Twelve Tribes runs businesses worldwide and in Australia has building demolition, plumbing, painting and import/export enterprises in its portfolio. Its holding company has assets worth $4.55 million but has tax-exempt status as a charitable institution. It has acquired a $1.7 million property in Katoomba in the Blue Mountains which is to be converted into a Common Ground Café.
Mercy Ministries has big plans for expansion beyond Sydney and the Sunshine Coast to establish houses in Adelaide, Perth, Newcastle and Melbourne. The organisation receives donations from the Gloria Jeans Coffee chain of between $150,000 and $170,000 a year as well as the proceeds of the tins sitting on the shops’ counters.
Hillsong is a backer. That church has been wooed by both major parties eager to secure the votes of the growing Pentecostal congregation. Howard entrusted the group with a federal grant for work in the Aboriginal community until it was discovered that funds were being used for the church. They were given another grant of $415,000 for community crime prevention. It was part of a strategy of offloading the social obligations of government to religious organisations in the style of the Bush Administration in the US.
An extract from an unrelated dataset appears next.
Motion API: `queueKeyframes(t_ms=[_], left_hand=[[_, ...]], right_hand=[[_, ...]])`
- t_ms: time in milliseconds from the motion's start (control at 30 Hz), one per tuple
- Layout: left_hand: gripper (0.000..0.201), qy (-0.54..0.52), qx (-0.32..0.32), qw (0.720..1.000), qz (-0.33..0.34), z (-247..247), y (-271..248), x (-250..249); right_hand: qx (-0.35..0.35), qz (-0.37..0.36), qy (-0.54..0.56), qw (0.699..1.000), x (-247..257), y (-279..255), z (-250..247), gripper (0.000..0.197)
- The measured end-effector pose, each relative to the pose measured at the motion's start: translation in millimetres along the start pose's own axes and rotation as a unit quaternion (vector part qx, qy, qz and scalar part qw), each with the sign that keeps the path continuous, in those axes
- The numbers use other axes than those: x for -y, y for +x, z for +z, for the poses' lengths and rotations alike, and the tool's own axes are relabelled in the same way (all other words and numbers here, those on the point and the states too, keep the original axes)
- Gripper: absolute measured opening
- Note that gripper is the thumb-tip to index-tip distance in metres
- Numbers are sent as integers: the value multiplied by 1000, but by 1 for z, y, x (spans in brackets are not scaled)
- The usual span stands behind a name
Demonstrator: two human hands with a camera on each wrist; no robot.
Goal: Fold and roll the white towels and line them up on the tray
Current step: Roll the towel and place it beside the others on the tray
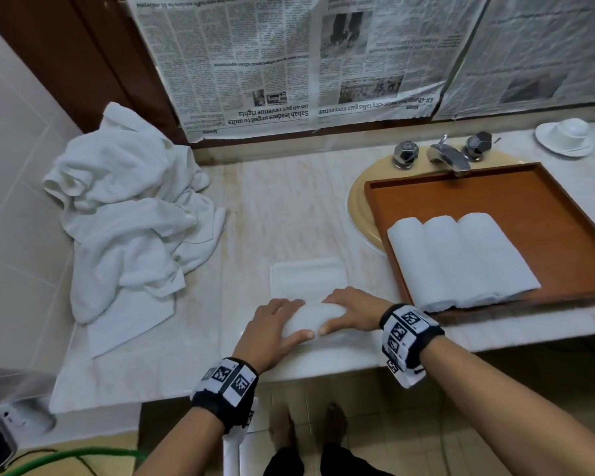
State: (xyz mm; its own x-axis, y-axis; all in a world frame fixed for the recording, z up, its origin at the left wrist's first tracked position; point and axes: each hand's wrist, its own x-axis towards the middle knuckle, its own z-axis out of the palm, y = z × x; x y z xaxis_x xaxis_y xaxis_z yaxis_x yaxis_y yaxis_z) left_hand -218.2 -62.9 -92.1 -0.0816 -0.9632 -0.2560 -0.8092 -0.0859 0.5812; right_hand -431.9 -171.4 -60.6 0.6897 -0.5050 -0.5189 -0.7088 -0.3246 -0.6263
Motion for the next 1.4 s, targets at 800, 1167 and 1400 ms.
queueKeyframes(t_ms=[800,1167,1400], left_hand=[[66,-110,2,992,-58,-23,15,8],[72,-96,-50,994,-26,-17,20,10],[63,-112,-38,987,-110,-19,31,13]], right_hand=[[-216,33,-175,960,1,2,26,74],[-132,-4,-19,991,-5,18,-5,56],[-269,-4,-271,924,4,6,26,57]])
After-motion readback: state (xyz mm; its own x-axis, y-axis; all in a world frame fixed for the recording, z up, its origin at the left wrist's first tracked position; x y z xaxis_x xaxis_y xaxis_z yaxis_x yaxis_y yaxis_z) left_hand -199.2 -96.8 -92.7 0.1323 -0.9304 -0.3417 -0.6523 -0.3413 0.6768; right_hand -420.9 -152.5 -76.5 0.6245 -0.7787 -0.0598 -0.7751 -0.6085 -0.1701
Mercy Ministries is also rushing to fill this vacuum. The case of Naomi mentioned above is typical. She had no private health insurance and there were no publicly funded services for those with eating disorders in Perth. She willingly signed over her Centrelink payments to Mercy Ministries and was fearful of being thrown out because she felt she had nowhere else to turn and that it was her last chance.
Human Services Minister Joe Ludwig is reported to be concerned and has asked Centrelink to investigate but it remains to be seen whether the Rudd Government, with its significant numbers of very fervent Christians, will reverse the policy trend set down by its predecessor and close the gaps left open for fundamentalist organisations like Mercy Ministries.